To allow the use of a smaller modulus in Kyber ($q=3329$), we end up with a field that doesn't have $512$th roots of unity, but does have $256$th roots of unity, so that the chinese remainder theorem looks like
$$
\mathbb{F}_{3329}[x]/(x^{256}+1)\cong\prod_{i=0}^{255}\mathbb{F}_{3329}[x]/(x^2-\zeta^{2i+1}),
$$
again given by evaluation/interpolation.

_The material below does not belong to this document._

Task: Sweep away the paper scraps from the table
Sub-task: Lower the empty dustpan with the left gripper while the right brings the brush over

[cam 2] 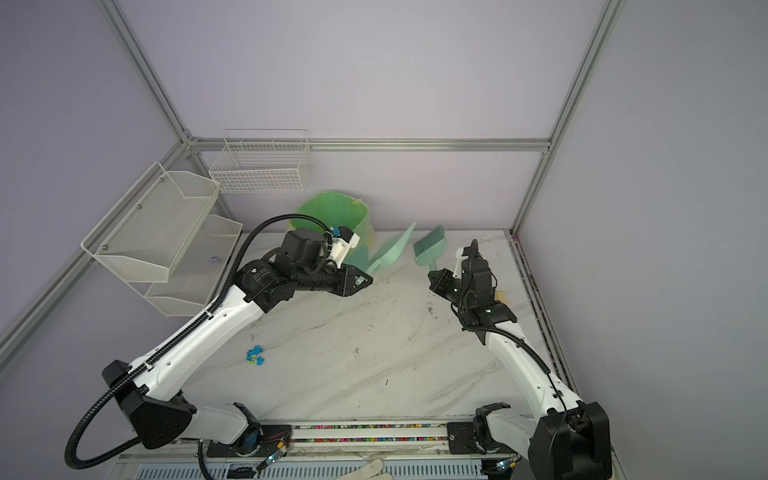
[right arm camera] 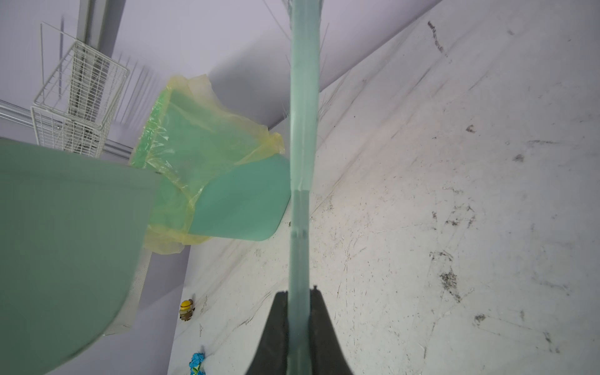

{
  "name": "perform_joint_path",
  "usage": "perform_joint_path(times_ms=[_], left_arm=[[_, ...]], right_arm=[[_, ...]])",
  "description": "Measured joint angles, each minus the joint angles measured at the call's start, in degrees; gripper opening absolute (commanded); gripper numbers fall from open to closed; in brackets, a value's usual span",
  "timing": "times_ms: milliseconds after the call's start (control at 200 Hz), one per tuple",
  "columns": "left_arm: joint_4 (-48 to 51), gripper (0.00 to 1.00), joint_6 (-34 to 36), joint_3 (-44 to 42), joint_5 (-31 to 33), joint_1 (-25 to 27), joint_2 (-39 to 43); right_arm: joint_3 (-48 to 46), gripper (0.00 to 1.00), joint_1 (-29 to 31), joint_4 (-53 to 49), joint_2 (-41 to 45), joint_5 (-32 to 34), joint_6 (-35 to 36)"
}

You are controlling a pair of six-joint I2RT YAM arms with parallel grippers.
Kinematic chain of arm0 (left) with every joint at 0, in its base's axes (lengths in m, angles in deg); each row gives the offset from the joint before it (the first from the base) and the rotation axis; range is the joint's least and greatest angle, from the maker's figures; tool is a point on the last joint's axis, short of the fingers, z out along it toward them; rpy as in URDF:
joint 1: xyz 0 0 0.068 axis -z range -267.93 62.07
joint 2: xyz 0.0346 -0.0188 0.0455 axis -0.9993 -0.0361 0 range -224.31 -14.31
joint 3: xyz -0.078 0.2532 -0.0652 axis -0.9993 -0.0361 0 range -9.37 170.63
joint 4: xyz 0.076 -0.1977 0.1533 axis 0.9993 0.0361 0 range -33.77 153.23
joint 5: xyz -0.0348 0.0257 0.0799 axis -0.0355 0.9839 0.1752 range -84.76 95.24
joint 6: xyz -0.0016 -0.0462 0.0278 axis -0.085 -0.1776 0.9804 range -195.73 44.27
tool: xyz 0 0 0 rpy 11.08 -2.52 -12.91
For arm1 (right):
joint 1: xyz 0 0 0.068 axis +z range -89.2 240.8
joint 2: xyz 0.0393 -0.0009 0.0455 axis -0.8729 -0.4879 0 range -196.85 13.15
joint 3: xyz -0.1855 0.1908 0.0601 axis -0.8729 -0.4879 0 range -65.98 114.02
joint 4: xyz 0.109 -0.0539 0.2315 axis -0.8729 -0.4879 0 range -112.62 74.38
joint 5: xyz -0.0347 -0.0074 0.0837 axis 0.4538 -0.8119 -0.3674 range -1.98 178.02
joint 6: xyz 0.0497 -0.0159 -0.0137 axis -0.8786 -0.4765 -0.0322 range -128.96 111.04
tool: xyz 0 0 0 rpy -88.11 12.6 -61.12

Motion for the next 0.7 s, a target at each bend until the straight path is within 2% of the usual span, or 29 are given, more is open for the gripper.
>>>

In other words a polynomial $f$ given by coefficients $f(x)=\sum_{i=0}^{255}f_ix^i$ is transformed into a list
$$
\hat{f}=(\hat{f}_{2i}+x\hat{f}_{2i+1})_{i=0}^{127}.
$$
To make a long story shorter, doing this evaluation quickly boils down to doing two length 128 FFTs.
One final complication with Kyber is the ordering of the roots of unity/indices in the NTT, namely
$$
\hat{f}=(\hat{f}_{2\mathsf{br}(i)}+x\hat{f}_{2\mathsf{br}(i)+1})_{i=0}^{127}
$$
where $\mathsf{br}(i)$ is the 7-bit bit reversal of the integer $0\leq i<127$, e.g.
$$
112_{10}=1110000_2\xrightarrow{\mathsf{br}}0000111_2=7_{10}.
$$
The reason for this is that DIT/DIF naturally reverse the bit-order of the indices and the implementors left out the extra work to (un)do this (or something about AVX instructions if you read the specs).
Exercises
- Work out/verify DFT.
- Show how DFT for $x^n+1$ and $x^{2n}-1$ are related.
- Work out DIT/DIF recursions.
- Show how to implement Kyber NTT with two length 128 DFTs.